George Will diagnoses what's wrong with America in under 2 minutes. This is pretty well spot on!

George Will diagnoses what?s wrong with America in under 2 minutes | Rare


----------



## QDRO (Sep 5, 2014)

There is nothing wrong with the U.S.A. Yes we have issues, but, we are capable of solutions. My focus is the danger presented by an aggressive China. 85% of its oil passes through the Straits of Malacca. China is bound to contest our naval presence in this vital zone. We need to be focused and strong to deal with an oil hungry and aggressive China. This is our problem. If we remain united we can continue to keep the world safe and at peace. SUPPORT OUR MILITARY.


----------



## GCBHM (Mar 24, 2014)

I think you have a naive outlook on the actual problem, which is within America. Not outside the borders.


----------



## SailDesign (Jul 17, 2014)

GCBHM said:


> I think you have a naive outlook on the actual problem, which is within America. Not outside the borders.

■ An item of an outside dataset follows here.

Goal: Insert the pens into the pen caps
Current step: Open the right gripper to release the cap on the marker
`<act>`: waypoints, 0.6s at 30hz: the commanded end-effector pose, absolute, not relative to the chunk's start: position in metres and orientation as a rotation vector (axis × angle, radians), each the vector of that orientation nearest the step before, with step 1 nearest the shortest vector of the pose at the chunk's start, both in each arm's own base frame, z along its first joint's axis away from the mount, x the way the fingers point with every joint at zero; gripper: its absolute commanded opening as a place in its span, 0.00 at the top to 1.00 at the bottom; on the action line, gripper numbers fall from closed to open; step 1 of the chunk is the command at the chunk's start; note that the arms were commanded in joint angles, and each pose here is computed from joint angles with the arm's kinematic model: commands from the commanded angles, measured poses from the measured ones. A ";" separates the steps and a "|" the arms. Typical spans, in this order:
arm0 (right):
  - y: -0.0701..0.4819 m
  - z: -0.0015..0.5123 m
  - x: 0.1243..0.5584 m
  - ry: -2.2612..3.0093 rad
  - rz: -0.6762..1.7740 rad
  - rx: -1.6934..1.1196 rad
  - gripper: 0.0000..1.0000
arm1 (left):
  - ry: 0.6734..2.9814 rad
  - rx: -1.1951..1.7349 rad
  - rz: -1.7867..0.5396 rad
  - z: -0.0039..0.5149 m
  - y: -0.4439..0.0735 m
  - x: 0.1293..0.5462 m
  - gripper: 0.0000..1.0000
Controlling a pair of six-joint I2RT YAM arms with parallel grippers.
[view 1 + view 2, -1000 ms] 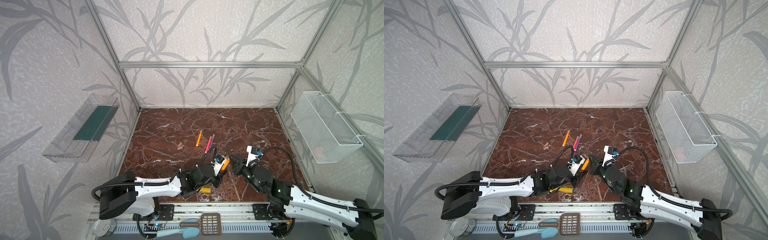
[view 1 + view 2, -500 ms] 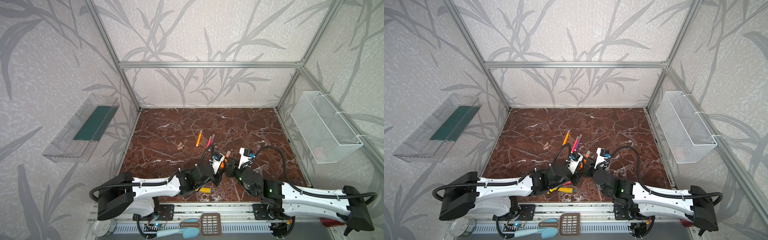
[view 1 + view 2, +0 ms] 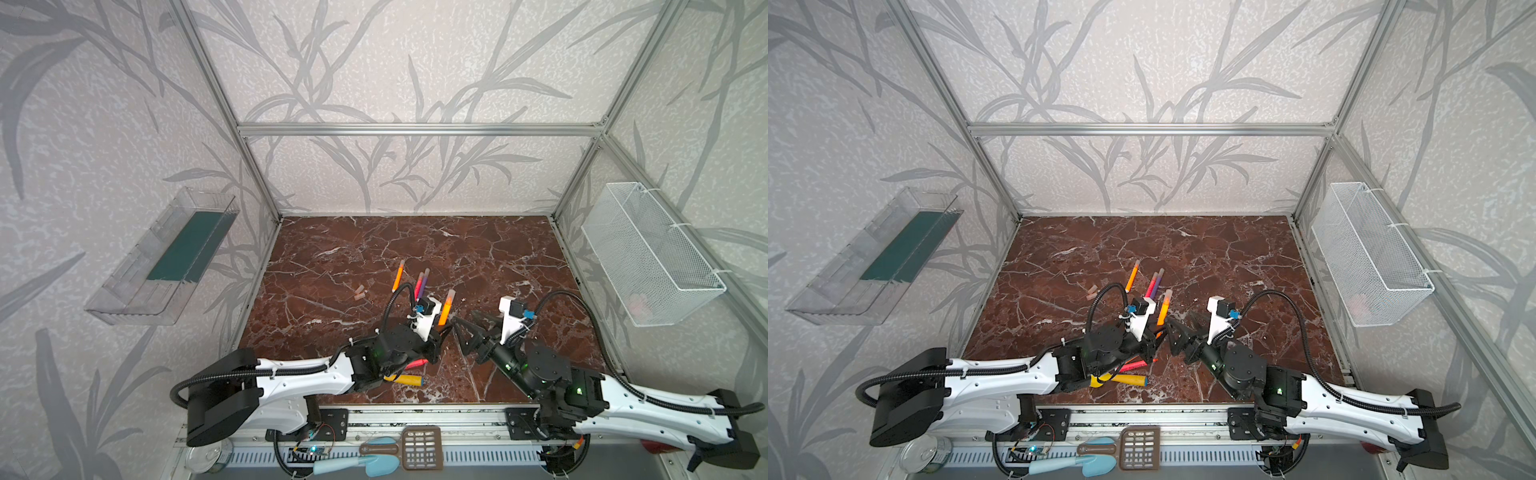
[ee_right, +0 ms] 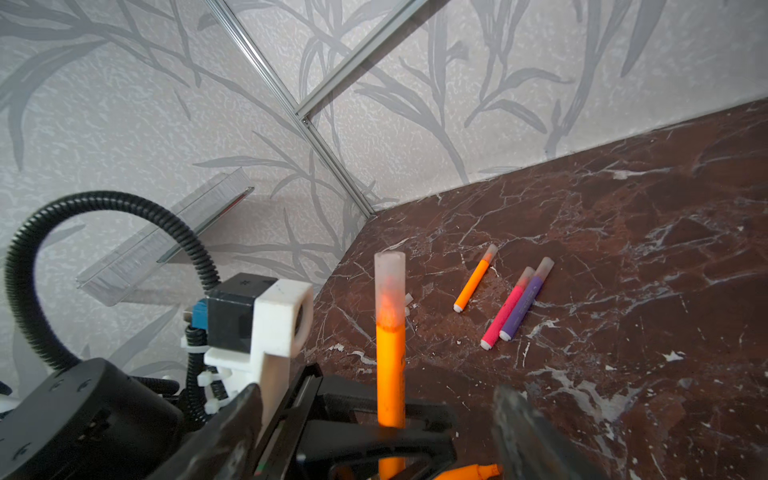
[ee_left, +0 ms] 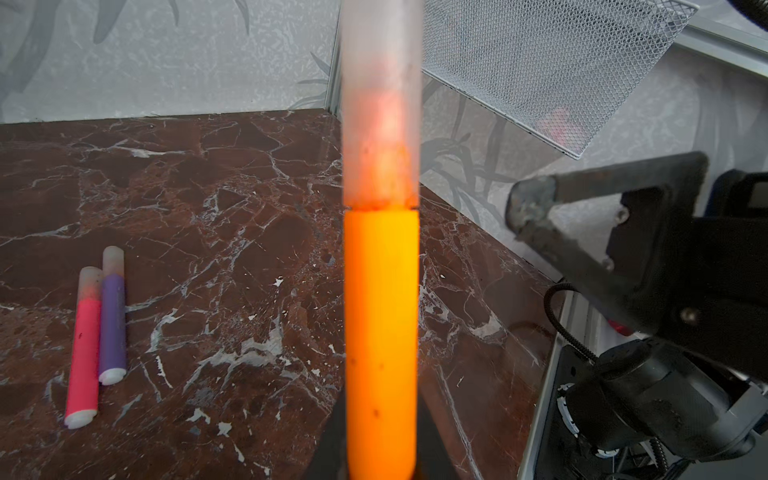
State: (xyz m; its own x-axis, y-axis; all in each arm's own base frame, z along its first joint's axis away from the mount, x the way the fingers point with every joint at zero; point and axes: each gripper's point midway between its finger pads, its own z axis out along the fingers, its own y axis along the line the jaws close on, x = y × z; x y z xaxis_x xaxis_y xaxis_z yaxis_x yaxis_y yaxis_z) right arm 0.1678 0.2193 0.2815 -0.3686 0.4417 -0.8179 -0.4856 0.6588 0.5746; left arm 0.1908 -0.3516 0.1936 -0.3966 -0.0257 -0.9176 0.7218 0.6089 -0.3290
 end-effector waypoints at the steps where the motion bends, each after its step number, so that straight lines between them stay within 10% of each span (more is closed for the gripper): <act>1: 0.208 0.308 0.171 1.620 0.912 -0.067 0.20 | 1.756 0.570 -0.950 0.206 -0.354 0.188 1.00; 18: 0.253 0.295 0.227 1.801 0.988 -0.137 0.49 | 1.740 0.639 -0.993 0.202 -0.365 0.180 1.00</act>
State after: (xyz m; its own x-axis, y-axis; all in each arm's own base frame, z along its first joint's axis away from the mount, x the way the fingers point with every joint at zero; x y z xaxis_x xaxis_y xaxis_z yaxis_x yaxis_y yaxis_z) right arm 0.2315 0.2427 0.2731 -0.4542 0.3227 -0.8304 -0.4604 0.7129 0.5289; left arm 0.1800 -0.3628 0.1983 -0.3865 -0.0178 -0.9221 0.7752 0.5355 -0.3352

And I think you are over-stating the case. But we never HAVE agreed about politics, so I guess that's about normal. What's wrong with America right now is that we have a Democratic President, but a Republican Congress. I almost (almost) hope we get a Republican Prez next time round, so we Democrats can be the ones moaning about how the Prez is ruining the country, and you GOP-pers will have to sit and take it.


----------



## GCBHM (Mar 24, 2014)

Sail, you're right, we don't agree, on politics. It makes no difference what the party. They're both the political class. The GOP congress has not stopped Obama on hardly anything. They have funded his $17T without a blink. And it's pitiful. The guy in the video nails it. I didn't make that argument, but I do agree with him.


----------



## RK3369 (Aug 12, 2013)

That is truly the answer, it makes no difference what the party, they both are ineffective and contribute to making the government ineffective. I think George Will makes a very good point, our problem is we put too much faith in government to be our experts, and as we have seen, there are very few experts in government, especially in Congress and the White House. What I think he is saying is that people again need to develop personal responsibility and figure it out for themselves rather than looking to the government to figure it out for them. Unfortunately, we've raised two generations now of offspring that are used to nursing on the government breast, and it's going to be very difficult to take that mother's milk away from them.


----------



## GCBHM (Mar 24, 2014)

RK, I think that is exactly what we need to do. Exactly!


----------



## paratrooper (Feb 1, 2012)

RK3369 said:


> That is truly the answer, it makes no difference what the party, they both are ineffective and contribute to making the government ineffective. I think George Will makes a very good point, our problem is we put too much faith in government to be our experts, and as we have seen, there are very few experts in government, especially in Congress and the White House. What I think he is saying is that people again need to develop personal responsibility and figure it out for themselves rather than looking to the government to figure it out for them. Unfortunately, we've raised two generations now of offspring that are used to nursing on the government breast, and it's going to be very difficult to take that mother's milk away from them.


Damn straight. :smt038


----------



## Cait43 (Apr 4, 2013)




----------



## BackyardCowboy (Aug 27, 2014)

(Not to set anyone off, but) Welfare was originally meant to be a hand up, not a hand out.
and so many now see it as a G_d given right.


----------



## NGIB (Jun 28, 2008)

What's wrong? Simple - people no longer want to get up in the morning and go to work. Welfare used to be "embarrassing" now folks take selfies and make youtube videos bragging about living off other folks efforts. Makes me want to puke. I have been in the work force since 1968 - I was 13 years old...


----------



## SailDesign (Jul 17, 2014)

RK3369 said:


> That is truly the answer, it makes no difference what the party, they both are ineffective and contribute to making the government ineffective. I think George Will makes a very good point, our problem is we put too much faith in government to be our experts, and as we have seen, there are very few experts in government, especially in Congress and the White House. What I think he is saying is that people again need to develop personal responsibility and figure it out for themselves rather than looking to the government to figure it out for them. Unfortunately, we've raised two generations now of offspring that are used to nursing on the government breast, and it's going to be very difficult to take that mother's milk away from them.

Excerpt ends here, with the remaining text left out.